### Work request
Your copy of the data should match it exactly, except that the pictures are gone.
╭─ The data
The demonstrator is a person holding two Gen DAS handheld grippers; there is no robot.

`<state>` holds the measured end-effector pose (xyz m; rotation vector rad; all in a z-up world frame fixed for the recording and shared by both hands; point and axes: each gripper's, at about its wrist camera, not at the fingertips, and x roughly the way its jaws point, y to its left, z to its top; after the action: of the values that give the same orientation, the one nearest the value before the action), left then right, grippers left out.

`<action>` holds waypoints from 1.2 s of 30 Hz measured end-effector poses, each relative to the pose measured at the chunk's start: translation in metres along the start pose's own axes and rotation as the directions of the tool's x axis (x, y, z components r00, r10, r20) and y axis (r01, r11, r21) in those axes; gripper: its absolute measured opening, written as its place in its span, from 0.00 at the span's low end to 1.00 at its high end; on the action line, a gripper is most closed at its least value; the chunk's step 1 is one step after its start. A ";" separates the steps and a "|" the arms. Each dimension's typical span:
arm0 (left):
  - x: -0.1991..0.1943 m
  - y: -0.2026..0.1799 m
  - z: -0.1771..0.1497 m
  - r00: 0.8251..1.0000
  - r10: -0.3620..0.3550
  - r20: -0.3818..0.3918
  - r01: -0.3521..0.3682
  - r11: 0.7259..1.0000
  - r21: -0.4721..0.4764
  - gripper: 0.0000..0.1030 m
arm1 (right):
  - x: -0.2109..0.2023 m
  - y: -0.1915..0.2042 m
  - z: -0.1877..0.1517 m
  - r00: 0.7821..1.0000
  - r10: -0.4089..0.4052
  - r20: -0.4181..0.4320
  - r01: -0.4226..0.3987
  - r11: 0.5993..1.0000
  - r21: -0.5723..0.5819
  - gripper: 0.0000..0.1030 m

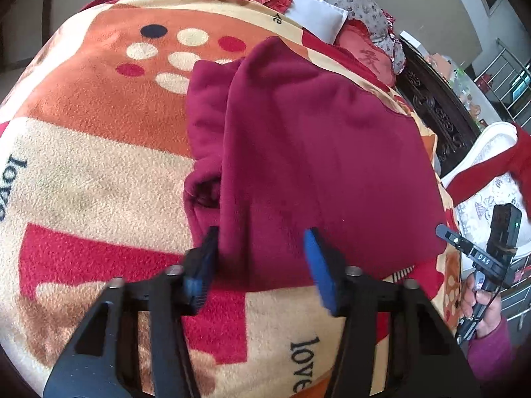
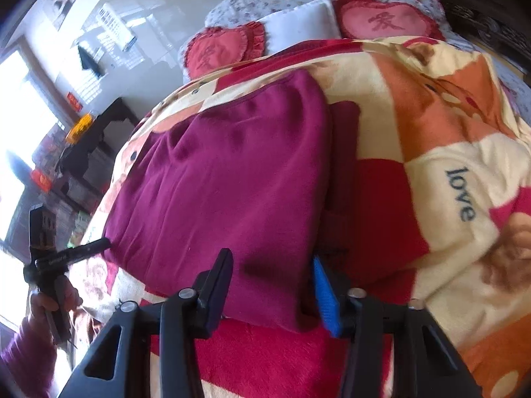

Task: Fold small clothes

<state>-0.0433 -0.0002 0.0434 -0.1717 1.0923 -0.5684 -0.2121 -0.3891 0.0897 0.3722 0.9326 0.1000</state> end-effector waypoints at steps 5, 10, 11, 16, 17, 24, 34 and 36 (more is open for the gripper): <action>-0.012 0.017 0.000 1.000 -0.026 0.011 0.027 0.998 -0.054 0.08 | -0.013 0.008 0.000 1.000 0.007 0.012 -0.007 0.999 -0.041 0.06; -0.028 0.017 -0.015 0.999 -0.009 0.038 0.009 1.000 -0.009 0.08 | -0.039 0.009 -0.006 0.998 0.060 0.004 -0.060 0.997 -0.051 0.06; -0.026 0.018 -0.019 0.999 -0.006 0.033 0.007 1.000 -0.005 0.08 | -0.037 0.007 -0.009 0.999 0.047 -0.010 -0.047 0.997 -0.056 0.06; -0.020 0.026 -0.023 0.999 -0.019 0.026 0.020 0.998 -0.058 0.08 | -0.007 -0.011 -0.024 0.995 -0.010 -0.097 0.011 1.000 0.004 0.06; -0.023 0.026 -0.021 0.999 -0.026 0.028 0.028 0.998 -0.061 0.08 | -0.010 -0.011 -0.023 0.996 0.002 -0.085 -0.001 1.000 0.018 0.06; -0.035 0.010 -0.006 0.998 0.021 0.055 -0.021 1.000 0.006 0.30 | -0.043 0.017 0.009 0.999 -0.033 0.042 0.035 0.999 -0.038 0.45; -0.003 0.008 0.002 0.999 0.022 0.032 -0.022 1.000 -0.021 0.07 | 0.010 0.083 0.043 0.994 0.099 -0.036 -0.102 0.989 -0.102 0.45; -0.006 0.013 -0.001 0.999 -0.002 0.038 0.004 0.999 -0.039 0.06 | 0.023 0.096 0.047 0.991 0.116 -0.061 -0.122 0.986 -0.113 0.45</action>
<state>-0.0418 0.0147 0.0423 -0.2176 1.0671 -0.5447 -0.1535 -0.3067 0.1313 0.3178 0.9528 0.2745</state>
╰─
### Exercise response
The demonstrator is a person holding two Gen DAS handheld grippers; there is no robot.

`<state>` holds the measured end-effector pose (xyz m; rotation vector rad; all in a z-up world frame fixed for the recording and shared by both hands; point and axes: each gripper's, at about its wrist camera, not at the fingertips, and x roughly the way its jaws point, y to its left, z to its top; after the action: of the values that give the same orientation, the one nearest the value before the action), left then right, grippers left out.

`<action>` holds waypoints from 1.2 s of 30 Hz measured end-effector poses, each relative to the pose measured at the chunk's start: translation in metres along the start pose's own axes and rotation as the directions of the tool's x axis (x, y, z components r00, r10, r20) and y axis (r01, r11, r21) in those axes; gripper: its absolute measured opening, written as its place in its span, from 0.00 at the span's low end to 1.00 at its high end; on the action line, a gripper is most closed at its least value; the chunk's step 1 is one step after its start. A ";" separates the steps and a "|" the arms. Each dimension's typical span:
arm0 (left):
  - x: -0.1991..0.1943 m
  - y: -0.2026..0.1799 m
  - z: -0.1771..0.1497 m
  - r00: 0.8251..1.0000
  - r10: -0.3620..0.3550
  - r20: -0.3818..0.3918
  - r01: -0.3521..0.3682
  - r11: 0.7259..1.0000
  - r21: -0.4721..0.4764
  - gripper: 0.0000..0.1030 m
arm1 (right):
  - x: -0.2109..0.2023 m
  - y: -0.1915..0.2042 m
  - z: -0.1877..0.1517 m
  - r00: 0.7821..1.0000
  - r10: -0.4089..0.4052
  - r20: -0.4181..0.4320
  - r01: -0.4226..0.3987
  - r11: 0.5993..1.0000
  - r21: -0.5723..0.5819
  - gripper: 0.0000..0.1030 m


Task: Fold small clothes

<state>-0.0433 -0.0002 0.0434 -0.1717 1.0923 -0.5684 -0.2121 -0.3891 0.0897 0.3722 0.9326 0.1000</state> end-effector waypoints at steps 5, 10, 11, 16, 17, 24, 34 and 36 (more is open for the gripper): <action>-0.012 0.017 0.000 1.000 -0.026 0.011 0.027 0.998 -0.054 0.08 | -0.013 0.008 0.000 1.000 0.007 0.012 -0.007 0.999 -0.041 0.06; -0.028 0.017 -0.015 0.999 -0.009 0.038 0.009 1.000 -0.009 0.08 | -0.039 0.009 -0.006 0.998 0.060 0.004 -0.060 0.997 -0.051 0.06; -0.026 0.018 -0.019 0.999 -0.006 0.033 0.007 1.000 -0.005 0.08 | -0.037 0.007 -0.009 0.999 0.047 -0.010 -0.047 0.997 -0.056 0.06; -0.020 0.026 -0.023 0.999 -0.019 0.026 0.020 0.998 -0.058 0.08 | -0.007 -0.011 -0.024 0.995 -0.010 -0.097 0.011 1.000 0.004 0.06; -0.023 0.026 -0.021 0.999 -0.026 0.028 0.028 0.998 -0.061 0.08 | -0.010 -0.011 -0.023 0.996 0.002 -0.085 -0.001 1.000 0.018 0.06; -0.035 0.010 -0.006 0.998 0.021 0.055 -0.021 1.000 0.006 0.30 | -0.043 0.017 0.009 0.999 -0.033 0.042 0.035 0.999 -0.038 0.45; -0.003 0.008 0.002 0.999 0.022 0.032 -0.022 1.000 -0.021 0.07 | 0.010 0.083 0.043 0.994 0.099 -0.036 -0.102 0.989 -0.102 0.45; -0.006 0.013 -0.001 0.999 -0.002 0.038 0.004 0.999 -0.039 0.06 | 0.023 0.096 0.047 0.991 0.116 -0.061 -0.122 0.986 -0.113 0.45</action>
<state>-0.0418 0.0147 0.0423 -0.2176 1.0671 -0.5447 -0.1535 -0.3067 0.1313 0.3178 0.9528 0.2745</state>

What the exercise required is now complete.